The U. of T. students complaining of the word God in their convocation ceremonies are probably better off skipping the ceremonies altogether. Much of the customs they will witness and engage in are mediaeval in origin and have much to do with God.
The ceremony itself, the “convocation for the conferment of degrees” – convocation itself means a calling together – has been done , and called that since the beginnings of universities.
A student attending convocation wears a gown in the university colours. This gown is modeled after the same gowns worn by students of past eras. In the Middle Ages the gown would have been worn as every day clothes, often the only outer clothes the student would own. He would use it to keep warm in the unheated university. The gown itself is insignificant to the ceremony, it is the hood they place over your head that means something. While our atheist friends think they have gone to school for the degree, it is the hood that they are truly being honoured with today. It confers placement upon them, shows them to the world as graduant, instead of mere student. It signifies ascention within the university structure, and the student will kneel in front of the Chancellor to receive the hood, as the Chancellor is superior to them. Sure hope the students atheists aren’t also socialists.
In mediaeval times a grad student had earned the right to wear the hood, and would have done so as every day clothing. It may have been the first hat that the student had owned, and the right to study with warm ears was earned by virtue of the first degree, while poor undergrad students would have worked with frosty lobes.
Of course, their student ancestors studied God, that is what the university was formed for in the first place, because to have knowledge of God was to know God. Without the God that the U of T atheists find so disgusting, higher learning wouldn’t exist. In those early days they would have been studying for the church, to find God, not to eschew Him. That is why the gown they will wear so closely resembles a priest’s vestments or a Monk’s robe: because they are. The garments worn by church officials and the garments worn by students and academics evolved from the same churchly roots. Taking God out of the wording of the ceremony will hardly take Him from the ceremony itself. The students should remember as they receive their degrees, they are dressed as Priests.

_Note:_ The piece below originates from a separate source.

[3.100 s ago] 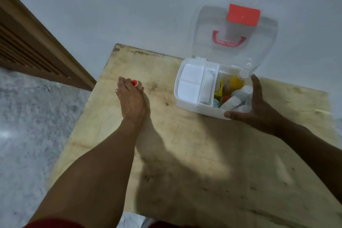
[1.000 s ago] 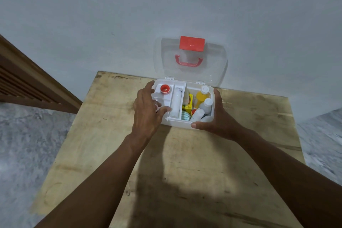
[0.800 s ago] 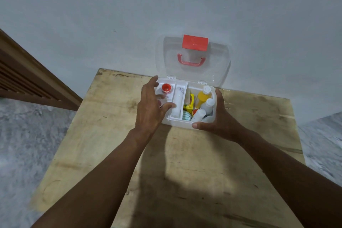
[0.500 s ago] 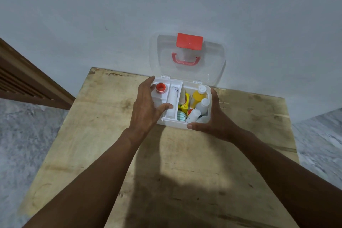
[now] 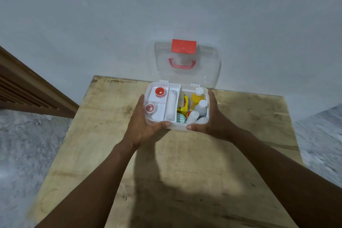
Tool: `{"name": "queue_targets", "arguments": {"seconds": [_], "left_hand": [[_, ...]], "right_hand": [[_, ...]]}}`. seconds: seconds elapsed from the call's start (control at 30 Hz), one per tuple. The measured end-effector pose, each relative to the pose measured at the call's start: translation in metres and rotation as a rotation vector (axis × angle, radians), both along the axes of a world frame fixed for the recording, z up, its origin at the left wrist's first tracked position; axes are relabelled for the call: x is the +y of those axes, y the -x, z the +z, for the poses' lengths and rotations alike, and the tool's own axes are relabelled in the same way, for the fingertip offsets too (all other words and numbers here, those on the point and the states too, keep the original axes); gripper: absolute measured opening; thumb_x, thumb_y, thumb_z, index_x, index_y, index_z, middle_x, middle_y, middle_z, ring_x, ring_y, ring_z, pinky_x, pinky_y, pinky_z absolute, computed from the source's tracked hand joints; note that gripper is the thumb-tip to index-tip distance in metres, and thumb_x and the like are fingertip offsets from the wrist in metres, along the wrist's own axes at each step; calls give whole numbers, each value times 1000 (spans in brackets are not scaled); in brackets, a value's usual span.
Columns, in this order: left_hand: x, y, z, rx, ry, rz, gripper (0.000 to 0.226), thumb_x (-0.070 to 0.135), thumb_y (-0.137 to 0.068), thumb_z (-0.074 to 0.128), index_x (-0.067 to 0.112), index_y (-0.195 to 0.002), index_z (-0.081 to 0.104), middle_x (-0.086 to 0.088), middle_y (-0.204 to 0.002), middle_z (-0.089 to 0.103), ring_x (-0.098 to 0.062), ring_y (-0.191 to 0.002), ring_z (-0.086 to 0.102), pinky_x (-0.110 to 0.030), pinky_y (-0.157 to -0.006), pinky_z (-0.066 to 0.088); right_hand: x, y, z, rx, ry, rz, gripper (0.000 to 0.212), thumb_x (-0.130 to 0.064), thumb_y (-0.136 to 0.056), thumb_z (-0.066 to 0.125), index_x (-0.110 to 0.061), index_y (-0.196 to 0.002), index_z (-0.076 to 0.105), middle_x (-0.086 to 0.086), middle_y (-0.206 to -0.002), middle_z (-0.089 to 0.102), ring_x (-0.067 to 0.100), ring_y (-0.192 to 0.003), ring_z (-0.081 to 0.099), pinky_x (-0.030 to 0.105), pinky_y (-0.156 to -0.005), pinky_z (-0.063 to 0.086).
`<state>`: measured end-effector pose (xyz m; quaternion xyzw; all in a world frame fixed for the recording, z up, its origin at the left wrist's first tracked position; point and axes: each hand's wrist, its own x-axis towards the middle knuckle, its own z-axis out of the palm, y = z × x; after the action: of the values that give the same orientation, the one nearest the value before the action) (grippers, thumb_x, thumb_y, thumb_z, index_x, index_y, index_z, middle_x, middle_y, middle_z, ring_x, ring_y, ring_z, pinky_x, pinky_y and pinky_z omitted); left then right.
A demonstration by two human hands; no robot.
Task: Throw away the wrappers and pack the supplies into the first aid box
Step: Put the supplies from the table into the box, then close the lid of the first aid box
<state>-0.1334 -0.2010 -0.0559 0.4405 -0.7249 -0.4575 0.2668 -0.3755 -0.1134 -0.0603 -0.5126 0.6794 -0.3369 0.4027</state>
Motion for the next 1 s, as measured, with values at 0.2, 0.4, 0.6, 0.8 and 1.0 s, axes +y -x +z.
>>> {"name": "queue_targets", "arguments": {"seconds": [0.2, 0.4, 0.6, 0.8, 1.0], "left_hand": [[6, -2, 8, 39, -28, -10, 87, 43, -68, 87, 33, -137, 35, 24, -127, 54, 5, -116, 55, -8, -83, 50], [11, -6, 7, 79, -39, 15, 79, 30, -69, 88, 45, -127, 36, 30, -118, 57, 15, -107, 57, -9, -79, 53], [7, -8, 9, 146, -74, -21, 83, 29, -67, 89, 31, -133, 37, 23, -119, 58, 8, -104, 61, -2, -73, 48], [4, -11, 2, 168, -120, -28, 89, 39, -69, 87, 34, -138, 30, 11, -133, 57, -8, -115, 60, -10, -87, 52], [2, -12, -5, 211, -192, -7, 99, 41, -64, 90, 37, -142, 30, 15, -128, 59, -11, -114, 63, -40, -88, 59]], "right_hand": [[2, -3, 13, 43, -29, 21, 116, -31, -62, 93, -60, -135, 7, -33, -137, 35, -16, -125, 42, 10, -98, 42], [4, -8, 33, 131, -91, -62, 126, -56, -54, 91, -38, -148, 8, -13, -147, 31, 11, -135, 39, 46, -110, 43], [-15, -21, 91, 660, 152, -443, 79, -37, -79, 79, -10, -144, 43, 14, -140, 53, 32, -122, 56, 47, -99, 49], [-90, -50, 135, 1002, 220, -242, 52, -20, -81, 68, -14, -130, 52, 13, -126, 55, 37, -106, 56, 49, -88, 51], [-109, -59, 135, 1334, 93, -318, 41, -6, -86, 61, -15, -125, 54, 12, -119, 55, 36, -100, 53, 41, -75, 40]]}}
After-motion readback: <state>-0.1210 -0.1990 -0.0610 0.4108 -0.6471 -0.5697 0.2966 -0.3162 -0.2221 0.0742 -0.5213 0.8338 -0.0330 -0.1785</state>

God will be ever present in their day, whatever their beliefs.
Debates like this make me think that the university should make a course on University history and traditions mandatory before graduation. That way those who might be offended by those traditions can stay home and have their degree conferred upon them by Canada Post. Alas, then they wouldn’t have the opportunity to prove how little of value they got for their education.
Personally, if I was their mediaeval history professor, I would retroactively fail the lot of them!